= TASK ITEM =
Would you show every line from the records that holds "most"?

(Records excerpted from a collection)
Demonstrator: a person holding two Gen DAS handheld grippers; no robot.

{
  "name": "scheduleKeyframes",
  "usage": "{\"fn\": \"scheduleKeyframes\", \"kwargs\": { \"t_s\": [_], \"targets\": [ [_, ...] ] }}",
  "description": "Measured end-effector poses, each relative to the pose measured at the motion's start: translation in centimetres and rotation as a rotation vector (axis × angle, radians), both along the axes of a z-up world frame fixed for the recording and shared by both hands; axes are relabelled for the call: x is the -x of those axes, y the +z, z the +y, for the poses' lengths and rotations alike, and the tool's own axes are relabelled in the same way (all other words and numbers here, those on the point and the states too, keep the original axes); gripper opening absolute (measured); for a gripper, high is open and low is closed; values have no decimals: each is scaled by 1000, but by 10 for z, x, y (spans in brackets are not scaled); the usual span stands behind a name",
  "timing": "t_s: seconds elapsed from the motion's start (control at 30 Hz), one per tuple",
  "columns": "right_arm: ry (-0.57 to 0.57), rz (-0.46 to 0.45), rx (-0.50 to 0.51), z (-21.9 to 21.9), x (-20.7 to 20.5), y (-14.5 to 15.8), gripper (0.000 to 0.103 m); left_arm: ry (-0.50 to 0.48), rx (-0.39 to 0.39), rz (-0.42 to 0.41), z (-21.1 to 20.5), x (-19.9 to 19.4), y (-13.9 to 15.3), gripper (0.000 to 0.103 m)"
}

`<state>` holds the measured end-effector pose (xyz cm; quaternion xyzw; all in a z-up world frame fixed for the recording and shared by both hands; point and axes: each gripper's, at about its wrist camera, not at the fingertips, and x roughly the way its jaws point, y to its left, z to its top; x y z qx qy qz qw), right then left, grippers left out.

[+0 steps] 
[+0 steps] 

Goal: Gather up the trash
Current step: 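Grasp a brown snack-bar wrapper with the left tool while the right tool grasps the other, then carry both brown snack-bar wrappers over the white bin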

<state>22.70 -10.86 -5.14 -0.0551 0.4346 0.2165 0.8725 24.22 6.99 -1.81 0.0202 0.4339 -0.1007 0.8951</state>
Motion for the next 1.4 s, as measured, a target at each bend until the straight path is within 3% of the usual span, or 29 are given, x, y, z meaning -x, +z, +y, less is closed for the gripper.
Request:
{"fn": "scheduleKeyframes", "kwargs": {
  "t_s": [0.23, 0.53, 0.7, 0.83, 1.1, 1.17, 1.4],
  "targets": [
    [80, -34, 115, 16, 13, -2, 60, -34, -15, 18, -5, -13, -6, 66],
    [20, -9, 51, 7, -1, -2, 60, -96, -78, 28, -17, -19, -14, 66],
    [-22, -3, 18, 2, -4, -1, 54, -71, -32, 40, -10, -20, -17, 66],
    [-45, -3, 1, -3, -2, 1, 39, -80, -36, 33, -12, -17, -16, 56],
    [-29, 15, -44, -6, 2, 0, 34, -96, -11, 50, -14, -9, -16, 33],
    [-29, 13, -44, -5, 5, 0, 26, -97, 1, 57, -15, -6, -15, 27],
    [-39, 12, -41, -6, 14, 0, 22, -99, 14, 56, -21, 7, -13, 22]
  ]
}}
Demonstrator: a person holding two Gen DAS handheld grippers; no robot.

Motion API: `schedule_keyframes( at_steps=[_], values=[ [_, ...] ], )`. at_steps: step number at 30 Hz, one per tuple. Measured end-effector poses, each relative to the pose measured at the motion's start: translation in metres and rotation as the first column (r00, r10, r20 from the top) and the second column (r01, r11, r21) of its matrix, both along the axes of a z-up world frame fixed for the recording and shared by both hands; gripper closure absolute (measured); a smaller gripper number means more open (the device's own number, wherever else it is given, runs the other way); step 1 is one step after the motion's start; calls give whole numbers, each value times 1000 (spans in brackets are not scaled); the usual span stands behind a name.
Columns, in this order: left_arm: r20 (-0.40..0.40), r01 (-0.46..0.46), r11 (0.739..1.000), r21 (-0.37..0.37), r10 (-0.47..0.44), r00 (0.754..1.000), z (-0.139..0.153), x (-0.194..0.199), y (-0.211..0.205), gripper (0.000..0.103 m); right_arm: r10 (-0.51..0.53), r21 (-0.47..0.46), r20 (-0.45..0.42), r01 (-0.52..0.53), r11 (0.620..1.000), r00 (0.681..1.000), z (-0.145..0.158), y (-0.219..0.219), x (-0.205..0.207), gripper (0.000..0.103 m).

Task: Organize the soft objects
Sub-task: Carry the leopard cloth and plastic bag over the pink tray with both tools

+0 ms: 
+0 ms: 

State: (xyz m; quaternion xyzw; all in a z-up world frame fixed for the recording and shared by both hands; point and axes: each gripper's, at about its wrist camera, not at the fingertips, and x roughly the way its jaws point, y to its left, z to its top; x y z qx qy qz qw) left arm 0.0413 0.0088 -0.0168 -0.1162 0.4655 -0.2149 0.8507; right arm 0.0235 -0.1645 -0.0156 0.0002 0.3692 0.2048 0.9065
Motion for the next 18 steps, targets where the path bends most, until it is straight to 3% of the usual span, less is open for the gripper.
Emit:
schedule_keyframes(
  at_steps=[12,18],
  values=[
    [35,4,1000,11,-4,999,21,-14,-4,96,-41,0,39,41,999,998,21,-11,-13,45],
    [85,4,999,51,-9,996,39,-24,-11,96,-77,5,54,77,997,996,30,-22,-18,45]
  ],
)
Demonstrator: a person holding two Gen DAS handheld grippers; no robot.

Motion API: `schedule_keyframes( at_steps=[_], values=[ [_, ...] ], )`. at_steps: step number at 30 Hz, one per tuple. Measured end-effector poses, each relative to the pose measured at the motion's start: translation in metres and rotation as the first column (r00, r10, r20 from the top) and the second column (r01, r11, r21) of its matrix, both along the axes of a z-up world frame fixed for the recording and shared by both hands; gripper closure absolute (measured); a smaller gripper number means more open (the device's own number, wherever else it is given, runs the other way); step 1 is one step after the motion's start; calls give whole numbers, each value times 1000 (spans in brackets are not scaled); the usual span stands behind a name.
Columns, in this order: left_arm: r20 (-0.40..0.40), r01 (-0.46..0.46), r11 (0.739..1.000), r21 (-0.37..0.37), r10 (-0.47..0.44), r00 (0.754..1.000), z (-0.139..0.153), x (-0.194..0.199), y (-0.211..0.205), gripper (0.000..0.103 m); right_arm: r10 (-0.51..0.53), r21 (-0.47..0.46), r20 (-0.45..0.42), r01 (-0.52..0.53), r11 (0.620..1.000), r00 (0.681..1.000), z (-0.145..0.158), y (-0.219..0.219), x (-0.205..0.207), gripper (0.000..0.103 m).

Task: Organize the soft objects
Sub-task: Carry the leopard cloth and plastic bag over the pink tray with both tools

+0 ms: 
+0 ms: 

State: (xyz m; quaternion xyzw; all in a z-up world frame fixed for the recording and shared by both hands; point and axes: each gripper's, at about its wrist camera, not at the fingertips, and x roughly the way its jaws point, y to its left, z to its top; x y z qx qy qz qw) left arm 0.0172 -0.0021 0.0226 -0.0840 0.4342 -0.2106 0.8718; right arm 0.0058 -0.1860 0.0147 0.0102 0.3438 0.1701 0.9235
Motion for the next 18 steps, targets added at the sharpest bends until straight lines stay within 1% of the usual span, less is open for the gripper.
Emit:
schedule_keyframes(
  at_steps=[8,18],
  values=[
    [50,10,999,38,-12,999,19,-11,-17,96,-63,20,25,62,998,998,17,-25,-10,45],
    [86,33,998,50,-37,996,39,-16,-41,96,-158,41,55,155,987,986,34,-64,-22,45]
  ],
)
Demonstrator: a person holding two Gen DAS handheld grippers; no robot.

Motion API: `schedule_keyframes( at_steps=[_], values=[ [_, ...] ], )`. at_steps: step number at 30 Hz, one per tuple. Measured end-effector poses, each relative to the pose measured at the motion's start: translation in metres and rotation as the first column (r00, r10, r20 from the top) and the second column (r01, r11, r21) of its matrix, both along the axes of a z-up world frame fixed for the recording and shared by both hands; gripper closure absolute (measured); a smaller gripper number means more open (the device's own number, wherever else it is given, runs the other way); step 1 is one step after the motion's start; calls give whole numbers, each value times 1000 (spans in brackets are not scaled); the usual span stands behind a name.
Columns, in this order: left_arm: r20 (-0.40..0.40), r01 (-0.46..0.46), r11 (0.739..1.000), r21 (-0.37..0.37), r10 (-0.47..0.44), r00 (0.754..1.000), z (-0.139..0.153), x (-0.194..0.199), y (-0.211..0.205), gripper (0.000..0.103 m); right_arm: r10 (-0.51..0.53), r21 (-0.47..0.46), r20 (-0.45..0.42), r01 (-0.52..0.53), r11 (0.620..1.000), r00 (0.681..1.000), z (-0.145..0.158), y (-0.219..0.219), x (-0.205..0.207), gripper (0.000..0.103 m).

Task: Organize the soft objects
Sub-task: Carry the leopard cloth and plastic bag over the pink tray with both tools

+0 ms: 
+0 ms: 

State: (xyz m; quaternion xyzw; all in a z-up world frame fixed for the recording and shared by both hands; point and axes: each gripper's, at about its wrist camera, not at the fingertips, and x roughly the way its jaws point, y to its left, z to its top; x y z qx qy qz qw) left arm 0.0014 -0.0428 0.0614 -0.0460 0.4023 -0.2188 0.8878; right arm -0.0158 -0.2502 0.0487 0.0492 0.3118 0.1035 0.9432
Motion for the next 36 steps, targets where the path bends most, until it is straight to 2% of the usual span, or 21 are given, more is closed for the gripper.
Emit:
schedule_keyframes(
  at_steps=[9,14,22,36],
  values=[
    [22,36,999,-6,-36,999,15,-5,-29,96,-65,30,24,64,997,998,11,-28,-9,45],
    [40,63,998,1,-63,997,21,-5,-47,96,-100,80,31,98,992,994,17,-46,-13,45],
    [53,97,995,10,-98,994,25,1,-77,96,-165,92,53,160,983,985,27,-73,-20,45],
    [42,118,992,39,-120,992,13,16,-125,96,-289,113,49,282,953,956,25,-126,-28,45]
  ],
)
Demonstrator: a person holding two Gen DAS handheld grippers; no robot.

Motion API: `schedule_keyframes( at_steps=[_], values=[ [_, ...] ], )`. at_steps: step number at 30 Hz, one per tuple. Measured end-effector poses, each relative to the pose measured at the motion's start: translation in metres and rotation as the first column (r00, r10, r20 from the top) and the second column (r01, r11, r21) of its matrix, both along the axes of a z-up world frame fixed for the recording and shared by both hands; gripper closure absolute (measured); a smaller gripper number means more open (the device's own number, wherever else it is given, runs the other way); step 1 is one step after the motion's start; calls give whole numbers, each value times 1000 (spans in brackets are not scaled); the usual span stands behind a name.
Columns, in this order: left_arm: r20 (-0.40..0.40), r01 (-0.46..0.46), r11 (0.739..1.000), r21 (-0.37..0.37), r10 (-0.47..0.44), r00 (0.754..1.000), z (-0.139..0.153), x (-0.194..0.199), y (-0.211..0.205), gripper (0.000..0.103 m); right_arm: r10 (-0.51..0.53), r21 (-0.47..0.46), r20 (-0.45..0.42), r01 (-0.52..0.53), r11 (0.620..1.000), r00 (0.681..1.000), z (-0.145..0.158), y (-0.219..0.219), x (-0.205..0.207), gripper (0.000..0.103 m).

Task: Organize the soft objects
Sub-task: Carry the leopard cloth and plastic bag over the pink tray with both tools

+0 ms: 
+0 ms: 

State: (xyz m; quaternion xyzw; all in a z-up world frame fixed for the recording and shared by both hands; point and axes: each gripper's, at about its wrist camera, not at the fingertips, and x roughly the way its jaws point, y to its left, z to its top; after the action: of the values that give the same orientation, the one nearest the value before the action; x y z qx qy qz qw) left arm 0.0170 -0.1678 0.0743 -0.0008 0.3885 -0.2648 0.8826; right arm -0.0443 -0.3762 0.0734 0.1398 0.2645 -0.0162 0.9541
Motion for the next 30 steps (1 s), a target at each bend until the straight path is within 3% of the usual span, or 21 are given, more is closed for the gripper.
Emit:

= OUTPUT FOR THIS EXERCISE =
Motion for the next 18 steps, targets where the path bends most, until it is straight to 3% of the usual span, less is open for the gripper.
Motion for the next 36 steps, targets where the path bends most, until it is straight to 2% of the usual span, or 21 are given, more is closed for the gripper.

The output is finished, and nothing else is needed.